Congress does not need to work on increasing inflation so as to push people out of Treasuries! The Fed has that nasty little project well in mind....

How is a Payroll tax holiday going to reduce the deficit and help folks feel like the future isn't going to be a giant wave of tax increases - either outright or behind the scenes via a declining dollar?

The fact is that the recovery will come in spite of efforts by Congress to hurry it along.

Posted by: RedBird27 | October 29, 2010 10:53 AM | Report abuse

I seriously part company with Ezra here. Temporary tax cuts will not generate enough demand that justifies hiring and expansion by US firms, and reductions in social security taxes would be a dangerous political game to play. I'll admit only that it probably would be better than nothing, and certainly better than tax cuts to the top two percent. But too much of the tax cut would go to short-term actions that wouldn't lead to a lot of US corporate expansion (e.g., paying down debt, rebuilding savings, and buying imports). Meanwhile, a large chunk of income tax revenues would have to go to Social Security.
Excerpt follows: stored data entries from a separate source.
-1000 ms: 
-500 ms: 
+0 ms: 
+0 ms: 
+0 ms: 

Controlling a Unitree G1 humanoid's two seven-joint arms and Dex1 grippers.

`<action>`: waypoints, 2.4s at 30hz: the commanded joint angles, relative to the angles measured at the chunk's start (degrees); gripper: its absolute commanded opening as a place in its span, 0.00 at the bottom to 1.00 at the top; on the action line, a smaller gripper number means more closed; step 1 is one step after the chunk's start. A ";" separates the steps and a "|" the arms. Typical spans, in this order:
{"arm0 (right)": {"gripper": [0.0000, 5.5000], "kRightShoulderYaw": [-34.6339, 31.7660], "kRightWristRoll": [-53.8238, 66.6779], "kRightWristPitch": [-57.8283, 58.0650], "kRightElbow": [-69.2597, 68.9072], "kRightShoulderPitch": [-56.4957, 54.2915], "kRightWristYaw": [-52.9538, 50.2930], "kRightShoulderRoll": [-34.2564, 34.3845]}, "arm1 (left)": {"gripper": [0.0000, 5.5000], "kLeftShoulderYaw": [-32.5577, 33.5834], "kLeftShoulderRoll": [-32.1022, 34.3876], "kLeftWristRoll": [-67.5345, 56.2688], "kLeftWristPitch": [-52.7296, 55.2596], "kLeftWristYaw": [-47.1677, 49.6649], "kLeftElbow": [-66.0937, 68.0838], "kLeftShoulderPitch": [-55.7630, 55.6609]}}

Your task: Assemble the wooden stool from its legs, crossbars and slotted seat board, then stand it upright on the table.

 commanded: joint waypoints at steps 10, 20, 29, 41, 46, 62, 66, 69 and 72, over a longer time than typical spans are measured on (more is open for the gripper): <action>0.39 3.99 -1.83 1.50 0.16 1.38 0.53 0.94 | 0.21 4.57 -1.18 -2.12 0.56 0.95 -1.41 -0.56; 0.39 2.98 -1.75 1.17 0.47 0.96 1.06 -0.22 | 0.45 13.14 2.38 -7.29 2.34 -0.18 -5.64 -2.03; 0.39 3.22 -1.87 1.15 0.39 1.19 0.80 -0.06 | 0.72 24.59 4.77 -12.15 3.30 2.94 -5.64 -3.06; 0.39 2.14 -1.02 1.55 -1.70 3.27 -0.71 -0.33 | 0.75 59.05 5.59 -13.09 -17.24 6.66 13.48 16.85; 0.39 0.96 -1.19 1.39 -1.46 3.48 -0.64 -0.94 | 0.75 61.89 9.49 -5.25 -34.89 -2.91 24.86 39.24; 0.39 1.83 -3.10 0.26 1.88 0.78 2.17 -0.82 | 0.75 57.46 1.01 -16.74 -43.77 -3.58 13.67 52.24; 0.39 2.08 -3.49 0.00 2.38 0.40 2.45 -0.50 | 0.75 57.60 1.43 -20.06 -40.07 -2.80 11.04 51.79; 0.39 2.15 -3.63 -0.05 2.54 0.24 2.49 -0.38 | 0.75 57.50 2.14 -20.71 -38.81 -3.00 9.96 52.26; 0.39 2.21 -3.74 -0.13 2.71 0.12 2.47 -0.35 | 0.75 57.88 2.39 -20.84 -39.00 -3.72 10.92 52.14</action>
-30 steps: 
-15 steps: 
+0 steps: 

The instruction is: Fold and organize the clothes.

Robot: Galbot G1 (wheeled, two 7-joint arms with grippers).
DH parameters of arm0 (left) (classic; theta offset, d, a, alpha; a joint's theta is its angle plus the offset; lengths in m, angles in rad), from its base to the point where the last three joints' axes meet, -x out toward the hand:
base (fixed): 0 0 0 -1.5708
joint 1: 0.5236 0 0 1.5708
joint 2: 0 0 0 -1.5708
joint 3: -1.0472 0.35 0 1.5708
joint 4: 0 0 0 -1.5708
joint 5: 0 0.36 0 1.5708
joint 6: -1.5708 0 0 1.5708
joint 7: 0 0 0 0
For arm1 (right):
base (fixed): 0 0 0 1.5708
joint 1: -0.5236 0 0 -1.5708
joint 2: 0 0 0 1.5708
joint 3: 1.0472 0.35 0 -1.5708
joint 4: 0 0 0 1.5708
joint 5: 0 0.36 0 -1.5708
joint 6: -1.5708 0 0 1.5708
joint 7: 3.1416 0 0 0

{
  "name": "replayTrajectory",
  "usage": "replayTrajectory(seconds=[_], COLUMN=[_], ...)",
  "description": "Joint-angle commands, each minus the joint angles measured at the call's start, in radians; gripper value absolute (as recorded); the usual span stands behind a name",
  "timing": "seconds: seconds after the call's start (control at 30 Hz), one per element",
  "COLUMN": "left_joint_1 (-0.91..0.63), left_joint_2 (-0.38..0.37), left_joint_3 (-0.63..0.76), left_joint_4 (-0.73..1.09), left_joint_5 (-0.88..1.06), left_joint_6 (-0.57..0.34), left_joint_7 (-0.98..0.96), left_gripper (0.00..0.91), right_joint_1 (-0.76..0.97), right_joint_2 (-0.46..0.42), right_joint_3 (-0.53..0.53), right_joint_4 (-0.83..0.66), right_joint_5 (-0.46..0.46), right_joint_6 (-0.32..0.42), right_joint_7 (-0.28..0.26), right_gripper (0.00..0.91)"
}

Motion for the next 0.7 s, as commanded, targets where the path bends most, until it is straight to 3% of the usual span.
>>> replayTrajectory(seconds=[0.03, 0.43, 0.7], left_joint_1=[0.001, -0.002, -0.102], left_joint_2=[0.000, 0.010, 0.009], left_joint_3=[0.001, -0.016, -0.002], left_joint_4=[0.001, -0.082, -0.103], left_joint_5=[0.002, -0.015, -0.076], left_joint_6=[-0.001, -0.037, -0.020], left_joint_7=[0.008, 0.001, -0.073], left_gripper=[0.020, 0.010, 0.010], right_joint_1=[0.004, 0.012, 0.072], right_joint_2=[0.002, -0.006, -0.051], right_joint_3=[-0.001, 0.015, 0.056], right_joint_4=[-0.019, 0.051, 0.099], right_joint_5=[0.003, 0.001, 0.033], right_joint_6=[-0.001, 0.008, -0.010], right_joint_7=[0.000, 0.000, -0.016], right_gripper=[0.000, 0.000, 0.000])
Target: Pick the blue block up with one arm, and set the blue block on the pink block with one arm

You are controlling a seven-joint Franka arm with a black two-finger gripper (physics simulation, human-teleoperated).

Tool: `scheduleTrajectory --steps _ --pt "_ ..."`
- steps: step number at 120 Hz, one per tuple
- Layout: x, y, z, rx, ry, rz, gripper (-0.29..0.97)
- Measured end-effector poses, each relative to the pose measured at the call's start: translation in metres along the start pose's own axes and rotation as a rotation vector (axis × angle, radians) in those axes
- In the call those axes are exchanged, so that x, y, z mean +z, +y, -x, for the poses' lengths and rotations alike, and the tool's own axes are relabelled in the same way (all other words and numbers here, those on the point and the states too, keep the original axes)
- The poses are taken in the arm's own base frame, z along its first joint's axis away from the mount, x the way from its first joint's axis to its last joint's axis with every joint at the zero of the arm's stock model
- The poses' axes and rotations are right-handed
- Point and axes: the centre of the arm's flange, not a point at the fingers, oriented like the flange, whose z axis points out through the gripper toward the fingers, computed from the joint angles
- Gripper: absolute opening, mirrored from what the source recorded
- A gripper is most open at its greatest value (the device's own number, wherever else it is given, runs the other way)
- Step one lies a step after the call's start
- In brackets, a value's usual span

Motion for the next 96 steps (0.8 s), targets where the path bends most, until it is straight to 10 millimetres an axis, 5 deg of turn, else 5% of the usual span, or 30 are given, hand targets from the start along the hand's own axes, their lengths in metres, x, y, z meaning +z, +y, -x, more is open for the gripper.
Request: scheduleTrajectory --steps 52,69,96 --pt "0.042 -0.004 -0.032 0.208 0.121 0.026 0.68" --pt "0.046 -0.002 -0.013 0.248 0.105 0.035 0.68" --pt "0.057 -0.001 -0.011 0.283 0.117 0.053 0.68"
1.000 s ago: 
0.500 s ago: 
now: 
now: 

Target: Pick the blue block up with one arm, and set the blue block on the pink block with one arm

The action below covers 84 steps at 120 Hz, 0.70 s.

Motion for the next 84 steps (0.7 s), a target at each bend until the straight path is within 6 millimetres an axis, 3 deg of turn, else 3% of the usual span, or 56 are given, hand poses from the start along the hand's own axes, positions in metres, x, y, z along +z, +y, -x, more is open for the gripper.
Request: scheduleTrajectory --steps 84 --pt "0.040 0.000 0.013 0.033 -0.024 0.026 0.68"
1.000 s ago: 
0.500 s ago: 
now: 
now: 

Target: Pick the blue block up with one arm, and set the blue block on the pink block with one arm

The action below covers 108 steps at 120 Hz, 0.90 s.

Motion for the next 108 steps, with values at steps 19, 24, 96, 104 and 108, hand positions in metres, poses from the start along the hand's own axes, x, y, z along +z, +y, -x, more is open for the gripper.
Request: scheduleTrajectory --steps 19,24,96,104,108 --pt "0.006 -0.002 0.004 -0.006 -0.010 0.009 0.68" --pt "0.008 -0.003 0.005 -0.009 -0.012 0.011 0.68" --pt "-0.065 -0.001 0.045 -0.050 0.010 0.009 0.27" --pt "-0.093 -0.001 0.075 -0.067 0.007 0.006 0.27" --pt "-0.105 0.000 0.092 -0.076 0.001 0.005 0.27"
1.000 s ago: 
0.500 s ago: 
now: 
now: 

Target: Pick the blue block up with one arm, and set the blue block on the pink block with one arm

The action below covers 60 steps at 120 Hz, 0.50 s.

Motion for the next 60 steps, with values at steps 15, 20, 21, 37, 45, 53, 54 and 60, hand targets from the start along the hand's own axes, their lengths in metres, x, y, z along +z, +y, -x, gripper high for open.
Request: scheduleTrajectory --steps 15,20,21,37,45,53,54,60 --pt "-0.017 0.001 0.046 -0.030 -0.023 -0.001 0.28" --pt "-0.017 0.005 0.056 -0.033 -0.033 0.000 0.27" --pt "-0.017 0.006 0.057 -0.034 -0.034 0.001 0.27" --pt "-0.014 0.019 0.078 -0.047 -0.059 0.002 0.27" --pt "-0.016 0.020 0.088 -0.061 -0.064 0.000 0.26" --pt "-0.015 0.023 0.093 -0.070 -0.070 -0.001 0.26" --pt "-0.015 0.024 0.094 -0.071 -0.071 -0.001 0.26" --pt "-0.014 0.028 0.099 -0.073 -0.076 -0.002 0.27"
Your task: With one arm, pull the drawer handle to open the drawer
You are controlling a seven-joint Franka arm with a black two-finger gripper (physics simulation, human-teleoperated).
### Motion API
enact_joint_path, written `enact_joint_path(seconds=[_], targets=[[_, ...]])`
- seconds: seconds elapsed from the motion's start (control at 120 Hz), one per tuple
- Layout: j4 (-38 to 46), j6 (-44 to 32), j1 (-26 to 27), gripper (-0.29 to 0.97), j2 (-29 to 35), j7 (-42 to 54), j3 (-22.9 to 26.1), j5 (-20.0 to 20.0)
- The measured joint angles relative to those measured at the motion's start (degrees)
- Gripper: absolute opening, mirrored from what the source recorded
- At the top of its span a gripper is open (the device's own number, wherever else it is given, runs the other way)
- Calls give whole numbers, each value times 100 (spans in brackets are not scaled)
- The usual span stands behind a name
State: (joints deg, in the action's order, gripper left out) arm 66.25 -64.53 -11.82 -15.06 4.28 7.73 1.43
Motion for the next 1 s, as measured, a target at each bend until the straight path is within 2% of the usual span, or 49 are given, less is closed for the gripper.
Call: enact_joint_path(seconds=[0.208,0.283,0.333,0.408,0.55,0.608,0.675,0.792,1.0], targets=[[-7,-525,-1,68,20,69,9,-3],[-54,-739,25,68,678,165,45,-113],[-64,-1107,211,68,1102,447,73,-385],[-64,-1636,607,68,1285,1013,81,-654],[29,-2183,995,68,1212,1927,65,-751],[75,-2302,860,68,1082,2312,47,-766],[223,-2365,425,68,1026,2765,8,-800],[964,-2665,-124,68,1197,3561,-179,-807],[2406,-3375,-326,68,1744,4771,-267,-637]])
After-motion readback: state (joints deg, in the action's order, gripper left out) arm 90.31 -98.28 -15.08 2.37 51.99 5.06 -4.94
To justify hiring and expansion, US firms need new contracts to provide goods and services. Infrastructure spending (broadly defined to include computer hardware, highways, building renovations, energy efficiency upgrades, fiber optic lines, repairing/replacing military vehicles, and more) would be a good place to start. Unfortunately, I don't know that Obama and the next Congress will agree to do anything at all.

Posted by: pjro | October 29, 2010 11:22 AM | Report abuse

Most new expansions get a lot of 'oompf', if you will, from housing. Lots of other activity is based on the housing sector.

By prolonging the housing crash by vain attempts to prop it up (and misdirecting resources to a sector which needs to contract), we weaken and delay the recovery.

If we had simply let housing bottom earlier, housing might now (or soon) be in a strong recovery, which would drag up activity in related sectors. Excess inventories would have been worked off by lower prices, and the need for new housing units would have driven the next cycle. People would be buying furniture, real estate agents and lawyers would have more to do, retail outlets would be built next to new subdivisions, etc.

Posted by: justin84 | October 29, 2010 12:51 PM | Report abuse

I was watching CNN the other day and they were showing clips from a Congressional debate (I can't remember which one, sorry). The Republican said something like: "You don't understand business. I have a background in business so I know how business works. Businesses need to have cash flow, because when they have cash flow, the first thing they always do is start hiring workers. So let's give more tax cuts to businesses, etc. and the hiring will start again."

What I wanted to scream at the TV is that corporations' profits have exploded over the last year and they still aren't hiring. So maybe this truism is less than true. There's a demand side to the equation as well.